**DATA:**
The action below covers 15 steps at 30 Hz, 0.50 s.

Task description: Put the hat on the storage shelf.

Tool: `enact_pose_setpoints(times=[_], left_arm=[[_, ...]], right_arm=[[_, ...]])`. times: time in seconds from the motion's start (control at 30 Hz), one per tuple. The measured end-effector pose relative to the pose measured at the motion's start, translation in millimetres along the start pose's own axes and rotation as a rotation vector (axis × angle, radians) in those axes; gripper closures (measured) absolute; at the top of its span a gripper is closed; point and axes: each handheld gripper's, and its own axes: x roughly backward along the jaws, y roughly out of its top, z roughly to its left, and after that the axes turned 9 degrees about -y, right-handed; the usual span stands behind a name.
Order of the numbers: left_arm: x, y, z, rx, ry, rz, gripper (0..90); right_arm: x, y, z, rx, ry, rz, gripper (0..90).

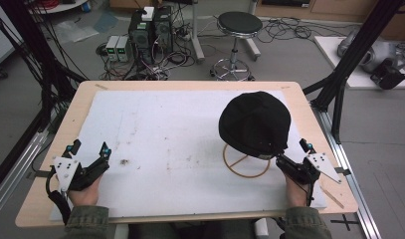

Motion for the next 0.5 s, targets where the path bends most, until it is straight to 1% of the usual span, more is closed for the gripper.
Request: enact_pose_setpoints(times=[0.07,0.2,0.37,0.5], left_arm=[[0.0,-0.3,0.6,0.007,0.002,0.007,19.0],[0.8,-1.1,0.5,0.011,-0.001,0.019,19.1],[2.5,-1.1,0.4,0.017,-0.007,0.019,19.3],[3.8,-0.9,1.4,0.021,-0.004,0.018,19.3]], right_arm=[[-0.6,-0.4,0.1,-0.002,0.003,0.01,12.7],[-0.4,-0.1,0.9,0.002,0.011,0.01,12.7],[-0.6,-0.1,1.4,0.004,0.017,0.014,12.6],[-1.2,-0.3,2.3,-0.002,0.025,0.018,12.7]])
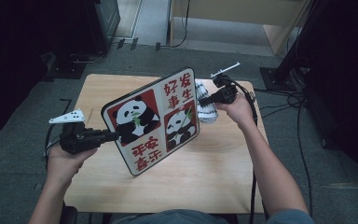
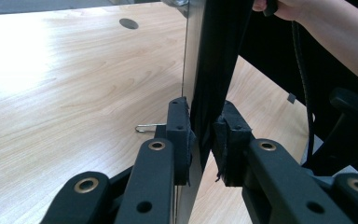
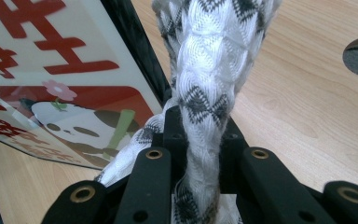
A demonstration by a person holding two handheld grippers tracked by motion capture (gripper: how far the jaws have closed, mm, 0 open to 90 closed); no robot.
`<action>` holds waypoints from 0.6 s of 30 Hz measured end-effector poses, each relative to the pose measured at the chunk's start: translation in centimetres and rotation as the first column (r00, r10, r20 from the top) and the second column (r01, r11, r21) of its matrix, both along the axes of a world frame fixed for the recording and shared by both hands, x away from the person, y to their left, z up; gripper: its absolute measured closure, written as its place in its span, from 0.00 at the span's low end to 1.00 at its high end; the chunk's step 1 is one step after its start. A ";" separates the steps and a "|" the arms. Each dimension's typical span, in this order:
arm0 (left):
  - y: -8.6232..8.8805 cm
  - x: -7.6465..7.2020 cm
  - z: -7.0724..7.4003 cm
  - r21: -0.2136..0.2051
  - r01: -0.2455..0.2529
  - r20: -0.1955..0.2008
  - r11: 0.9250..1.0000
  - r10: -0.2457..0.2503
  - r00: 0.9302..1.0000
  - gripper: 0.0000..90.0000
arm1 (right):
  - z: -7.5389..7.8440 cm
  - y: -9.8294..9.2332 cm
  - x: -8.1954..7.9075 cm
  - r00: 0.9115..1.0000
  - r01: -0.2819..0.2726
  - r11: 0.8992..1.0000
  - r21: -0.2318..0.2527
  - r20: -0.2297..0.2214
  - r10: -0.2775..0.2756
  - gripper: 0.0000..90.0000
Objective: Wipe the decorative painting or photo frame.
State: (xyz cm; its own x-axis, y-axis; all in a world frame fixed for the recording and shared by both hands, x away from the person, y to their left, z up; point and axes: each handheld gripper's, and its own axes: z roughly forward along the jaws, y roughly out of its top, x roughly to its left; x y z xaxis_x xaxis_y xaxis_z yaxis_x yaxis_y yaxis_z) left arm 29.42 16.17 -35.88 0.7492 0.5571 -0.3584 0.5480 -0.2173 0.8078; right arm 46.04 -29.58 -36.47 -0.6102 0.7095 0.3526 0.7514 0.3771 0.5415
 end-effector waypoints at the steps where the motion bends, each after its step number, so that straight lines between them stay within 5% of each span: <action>1: 0.0 0.0 0.0 0.000 0.000 0.000 1.000 0.000 1.000 0.87 | -0.2 0.0 0.0 1.000 -0.004 1.000 0.000 0.006 0.004 0.89; 18: 0.0 -0.1 0.0 0.003 -0.012 -0.002 1.000 0.012 1.000 0.87 | -2.4 -0.5 -0.9 1.000 0.013 1.000 0.009 -0.006 -0.013 0.89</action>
State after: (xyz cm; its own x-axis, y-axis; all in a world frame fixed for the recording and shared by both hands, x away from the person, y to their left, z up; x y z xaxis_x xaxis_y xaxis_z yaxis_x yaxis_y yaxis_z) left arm 29.35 16.14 -35.84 0.7418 0.5668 -0.3585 0.5524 -0.2133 0.8058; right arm 45.13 -30.11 -38.85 -0.5989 0.7138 0.3631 0.7595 0.3625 0.5402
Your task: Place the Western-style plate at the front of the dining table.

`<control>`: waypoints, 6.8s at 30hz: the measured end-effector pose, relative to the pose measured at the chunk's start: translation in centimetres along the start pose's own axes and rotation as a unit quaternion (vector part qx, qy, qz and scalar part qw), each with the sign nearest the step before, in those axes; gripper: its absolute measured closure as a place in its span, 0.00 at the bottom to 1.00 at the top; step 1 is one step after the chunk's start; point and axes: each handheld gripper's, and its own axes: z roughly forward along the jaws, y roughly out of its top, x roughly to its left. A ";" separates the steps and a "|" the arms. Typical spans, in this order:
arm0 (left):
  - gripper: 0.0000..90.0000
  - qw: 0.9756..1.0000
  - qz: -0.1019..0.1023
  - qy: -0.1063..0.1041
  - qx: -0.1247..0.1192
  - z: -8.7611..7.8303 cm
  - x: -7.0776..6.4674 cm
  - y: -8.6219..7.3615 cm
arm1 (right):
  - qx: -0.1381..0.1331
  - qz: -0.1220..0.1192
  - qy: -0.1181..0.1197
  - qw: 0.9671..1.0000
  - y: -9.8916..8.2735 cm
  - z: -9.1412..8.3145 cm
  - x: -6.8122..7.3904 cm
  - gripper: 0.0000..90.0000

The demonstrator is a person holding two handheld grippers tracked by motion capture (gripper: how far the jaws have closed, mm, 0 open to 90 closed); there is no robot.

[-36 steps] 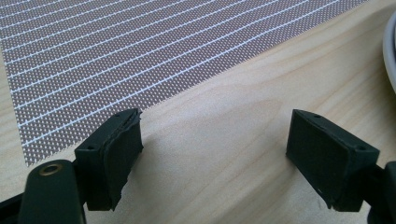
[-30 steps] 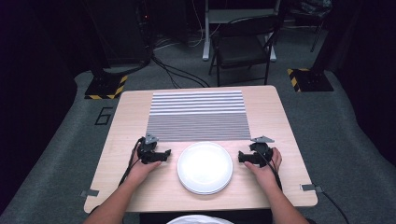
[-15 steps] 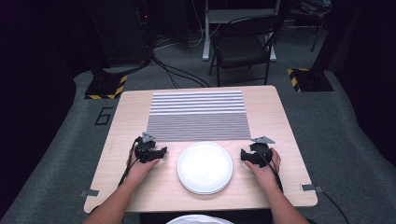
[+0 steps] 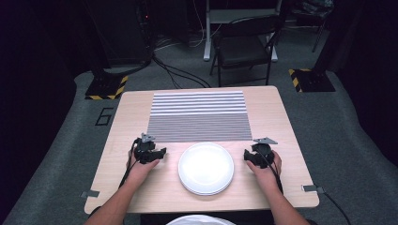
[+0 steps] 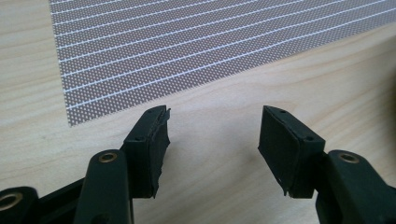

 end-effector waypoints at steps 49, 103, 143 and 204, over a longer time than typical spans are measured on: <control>0.64 0.996 -0.056 -0.064 -0.020 -4.3 -5.8 1.0 | -0.023 0.025 0.074 0.997 -0.6 -6.4 4.5 0.57; 0.65 0.988 -0.061 -0.141 0.007 -2.9 -8.5 -0.7 | 0.036 0.042 0.116 0.992 -2.6 -3.6 6.6 0.47; 0.65 0.986 -0.054 -0.159 0.017 -0.7 -11.1 -0.4 | 0.023 0.088 0.112 0.990 -1.1 -4.0 4.5 0.49; 0.64 0.985 -0.038 -0.169 0.024 0.8 -14.1 1.0 | 0.053 0.107 0.114 0.986 -1.8 -7.1 2.0 0.53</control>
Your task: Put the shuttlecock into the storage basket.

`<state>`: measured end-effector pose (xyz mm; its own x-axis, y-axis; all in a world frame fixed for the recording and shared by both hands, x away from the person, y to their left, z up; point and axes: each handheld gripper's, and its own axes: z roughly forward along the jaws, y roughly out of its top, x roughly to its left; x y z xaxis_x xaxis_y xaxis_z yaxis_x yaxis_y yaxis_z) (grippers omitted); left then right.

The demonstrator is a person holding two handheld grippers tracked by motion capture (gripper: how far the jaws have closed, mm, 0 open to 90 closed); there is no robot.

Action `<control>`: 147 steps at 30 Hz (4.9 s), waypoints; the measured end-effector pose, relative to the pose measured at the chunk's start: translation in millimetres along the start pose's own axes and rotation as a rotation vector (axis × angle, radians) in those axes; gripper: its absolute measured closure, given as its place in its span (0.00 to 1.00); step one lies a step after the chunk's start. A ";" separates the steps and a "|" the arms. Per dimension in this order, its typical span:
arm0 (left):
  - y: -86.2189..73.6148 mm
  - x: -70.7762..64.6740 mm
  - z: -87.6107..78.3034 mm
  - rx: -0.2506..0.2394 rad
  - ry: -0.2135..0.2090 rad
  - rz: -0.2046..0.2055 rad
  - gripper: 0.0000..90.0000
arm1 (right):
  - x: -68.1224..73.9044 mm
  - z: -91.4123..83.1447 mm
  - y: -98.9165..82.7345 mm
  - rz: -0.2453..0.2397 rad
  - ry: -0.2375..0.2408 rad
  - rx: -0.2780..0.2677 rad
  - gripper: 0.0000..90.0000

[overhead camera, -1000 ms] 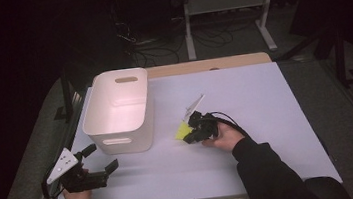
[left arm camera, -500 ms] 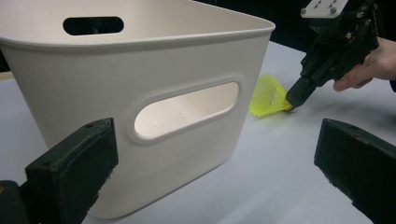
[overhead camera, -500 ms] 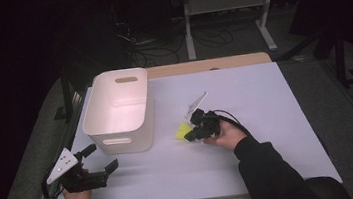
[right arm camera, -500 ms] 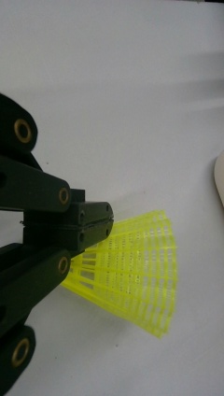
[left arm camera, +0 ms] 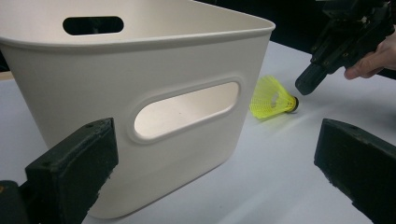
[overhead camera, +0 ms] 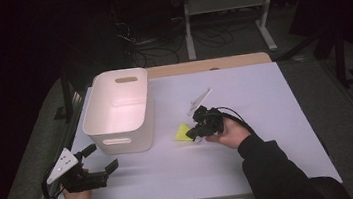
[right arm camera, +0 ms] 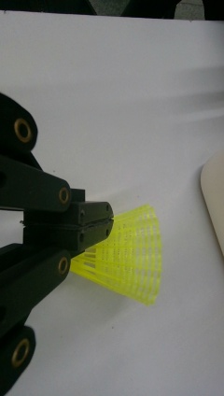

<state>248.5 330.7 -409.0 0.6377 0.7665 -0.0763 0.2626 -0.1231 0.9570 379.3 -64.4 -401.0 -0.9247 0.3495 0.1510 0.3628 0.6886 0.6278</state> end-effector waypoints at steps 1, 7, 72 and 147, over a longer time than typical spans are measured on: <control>0.0 0.0 0.0 0.000 0.000 0.000 0.00 | 0.3 -1.1 0.3 -0.001 -0.002 0.000 0.97; 0.0 0.0 0.1 0.000 0.000 -0.001 0.00 | 1.8 -8.8 3.2 -0.007 -0.012 -0.007 0.96; 0.0 -0.1 0.0 -0.002 0.000 -0.001 0.00 | -16.6 8.6 -13.0 0.061 -0.057 0.046 0.02; -0.1 0.0 0.0 -0.001 0.000 -0.002 0.00 | -17.9 -10.9 -10.2 0.035 -0.018 0.041 0.70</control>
<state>248.5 330.6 -409.1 0.6369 0.7669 -0.0781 0.2633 -0.1213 0.9571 390.9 -84.6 -401.9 -0.9093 0.3850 0.1581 0.3995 0.7008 0.5910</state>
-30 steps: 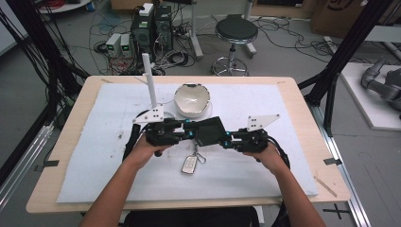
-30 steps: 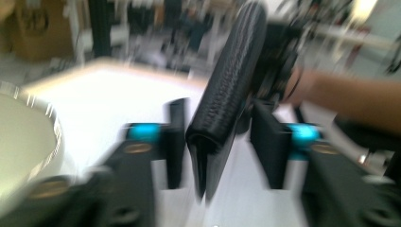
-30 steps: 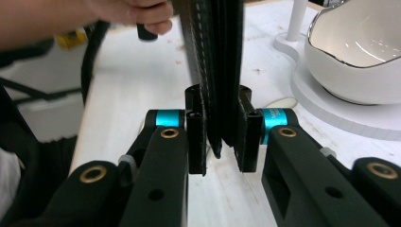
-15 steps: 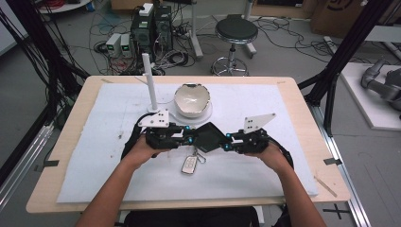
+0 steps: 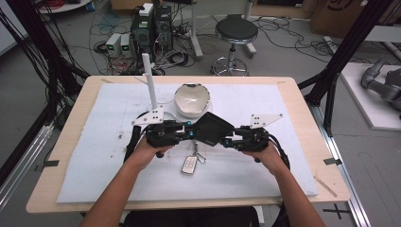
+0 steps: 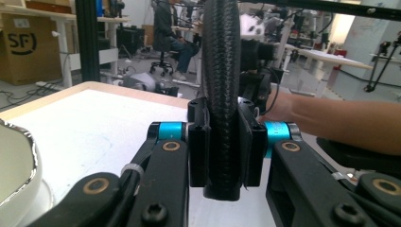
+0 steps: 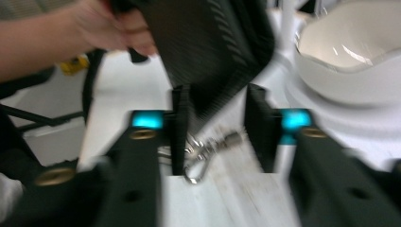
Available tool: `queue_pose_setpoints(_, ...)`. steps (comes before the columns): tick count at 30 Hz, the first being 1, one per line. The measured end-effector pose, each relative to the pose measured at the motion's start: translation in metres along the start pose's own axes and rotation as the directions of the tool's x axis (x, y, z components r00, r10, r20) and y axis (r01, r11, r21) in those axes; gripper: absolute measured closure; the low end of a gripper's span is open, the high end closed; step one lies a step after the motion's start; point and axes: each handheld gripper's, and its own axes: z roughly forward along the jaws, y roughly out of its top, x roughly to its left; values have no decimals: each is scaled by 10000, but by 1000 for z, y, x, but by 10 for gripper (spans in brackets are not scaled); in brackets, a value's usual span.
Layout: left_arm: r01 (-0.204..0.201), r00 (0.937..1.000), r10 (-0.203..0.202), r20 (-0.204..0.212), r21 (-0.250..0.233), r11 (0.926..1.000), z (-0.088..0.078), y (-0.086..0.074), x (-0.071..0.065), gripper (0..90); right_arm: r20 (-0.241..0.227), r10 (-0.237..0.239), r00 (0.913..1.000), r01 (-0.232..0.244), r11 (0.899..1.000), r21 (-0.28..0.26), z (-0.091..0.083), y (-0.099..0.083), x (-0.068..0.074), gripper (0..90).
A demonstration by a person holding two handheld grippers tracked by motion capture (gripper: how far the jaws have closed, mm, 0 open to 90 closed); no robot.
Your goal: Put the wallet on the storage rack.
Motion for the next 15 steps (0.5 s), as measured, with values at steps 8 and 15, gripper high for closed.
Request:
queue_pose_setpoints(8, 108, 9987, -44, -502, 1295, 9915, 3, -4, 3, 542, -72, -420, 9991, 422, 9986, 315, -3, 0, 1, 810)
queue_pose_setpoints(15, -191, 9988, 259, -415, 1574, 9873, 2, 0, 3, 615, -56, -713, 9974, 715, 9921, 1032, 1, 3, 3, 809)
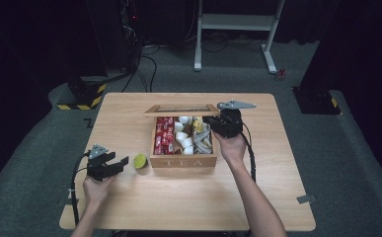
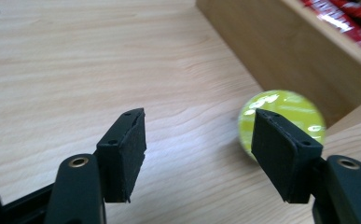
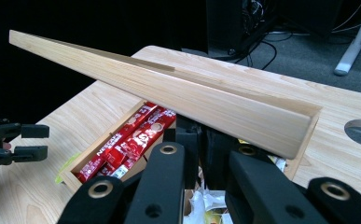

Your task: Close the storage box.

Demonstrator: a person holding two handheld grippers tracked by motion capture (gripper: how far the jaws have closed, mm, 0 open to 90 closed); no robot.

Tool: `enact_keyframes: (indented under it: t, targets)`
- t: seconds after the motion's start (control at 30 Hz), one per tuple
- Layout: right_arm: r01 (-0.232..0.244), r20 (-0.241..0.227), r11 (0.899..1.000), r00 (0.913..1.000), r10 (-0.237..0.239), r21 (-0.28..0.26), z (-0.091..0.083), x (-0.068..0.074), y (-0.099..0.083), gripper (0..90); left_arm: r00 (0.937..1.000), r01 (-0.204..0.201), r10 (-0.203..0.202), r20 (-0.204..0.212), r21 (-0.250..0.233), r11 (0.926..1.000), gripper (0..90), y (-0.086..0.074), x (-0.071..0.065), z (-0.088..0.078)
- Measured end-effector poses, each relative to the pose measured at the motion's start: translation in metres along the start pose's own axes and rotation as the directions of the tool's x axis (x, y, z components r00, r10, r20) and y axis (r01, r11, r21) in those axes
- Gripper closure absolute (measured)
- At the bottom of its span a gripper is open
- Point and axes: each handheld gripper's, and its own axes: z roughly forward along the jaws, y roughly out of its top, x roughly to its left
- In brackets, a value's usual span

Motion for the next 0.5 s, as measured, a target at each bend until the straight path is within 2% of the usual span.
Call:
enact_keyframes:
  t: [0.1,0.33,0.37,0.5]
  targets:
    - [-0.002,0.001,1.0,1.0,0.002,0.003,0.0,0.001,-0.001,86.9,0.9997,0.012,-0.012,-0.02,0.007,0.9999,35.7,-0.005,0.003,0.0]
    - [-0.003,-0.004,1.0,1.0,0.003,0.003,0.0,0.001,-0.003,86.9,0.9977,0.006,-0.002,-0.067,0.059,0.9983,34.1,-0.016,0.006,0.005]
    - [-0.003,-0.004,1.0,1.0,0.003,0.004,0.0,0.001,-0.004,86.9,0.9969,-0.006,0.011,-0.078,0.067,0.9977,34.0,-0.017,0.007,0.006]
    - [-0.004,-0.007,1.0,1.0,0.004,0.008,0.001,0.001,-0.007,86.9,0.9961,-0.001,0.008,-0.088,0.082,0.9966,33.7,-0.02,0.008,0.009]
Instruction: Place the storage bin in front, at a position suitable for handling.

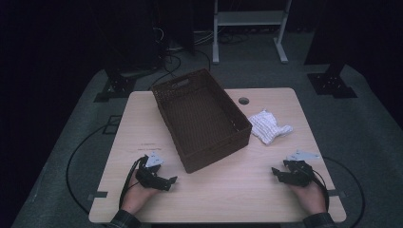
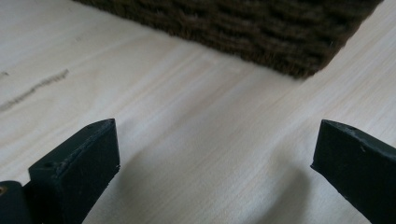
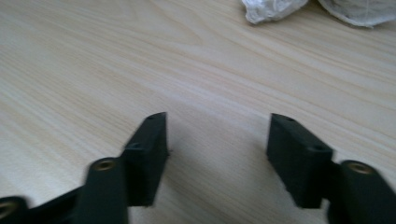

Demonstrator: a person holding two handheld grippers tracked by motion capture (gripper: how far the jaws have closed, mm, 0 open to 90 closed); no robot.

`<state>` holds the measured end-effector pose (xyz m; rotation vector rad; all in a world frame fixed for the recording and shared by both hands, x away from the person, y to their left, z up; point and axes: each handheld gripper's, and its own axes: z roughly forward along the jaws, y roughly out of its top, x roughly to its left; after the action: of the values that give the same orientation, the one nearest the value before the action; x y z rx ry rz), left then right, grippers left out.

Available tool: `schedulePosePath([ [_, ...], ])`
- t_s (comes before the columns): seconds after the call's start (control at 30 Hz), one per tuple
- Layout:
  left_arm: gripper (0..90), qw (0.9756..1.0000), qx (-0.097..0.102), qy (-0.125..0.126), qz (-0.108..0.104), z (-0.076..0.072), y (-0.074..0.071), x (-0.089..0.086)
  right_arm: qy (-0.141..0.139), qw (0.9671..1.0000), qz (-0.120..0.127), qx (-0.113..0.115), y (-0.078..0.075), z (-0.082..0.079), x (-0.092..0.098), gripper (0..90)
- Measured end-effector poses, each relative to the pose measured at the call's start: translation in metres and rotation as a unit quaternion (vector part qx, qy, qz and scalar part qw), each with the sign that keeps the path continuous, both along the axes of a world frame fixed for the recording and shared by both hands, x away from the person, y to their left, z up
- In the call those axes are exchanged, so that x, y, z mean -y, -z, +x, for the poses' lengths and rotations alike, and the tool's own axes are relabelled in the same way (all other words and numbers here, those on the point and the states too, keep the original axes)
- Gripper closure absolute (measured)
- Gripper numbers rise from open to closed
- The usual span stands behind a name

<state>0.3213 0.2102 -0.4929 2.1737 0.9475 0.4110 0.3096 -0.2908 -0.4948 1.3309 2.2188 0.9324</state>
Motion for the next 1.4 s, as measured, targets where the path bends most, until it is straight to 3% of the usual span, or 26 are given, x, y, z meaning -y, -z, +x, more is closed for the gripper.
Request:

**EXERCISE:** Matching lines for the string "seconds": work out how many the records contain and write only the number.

**TASK SOLUTION:** 3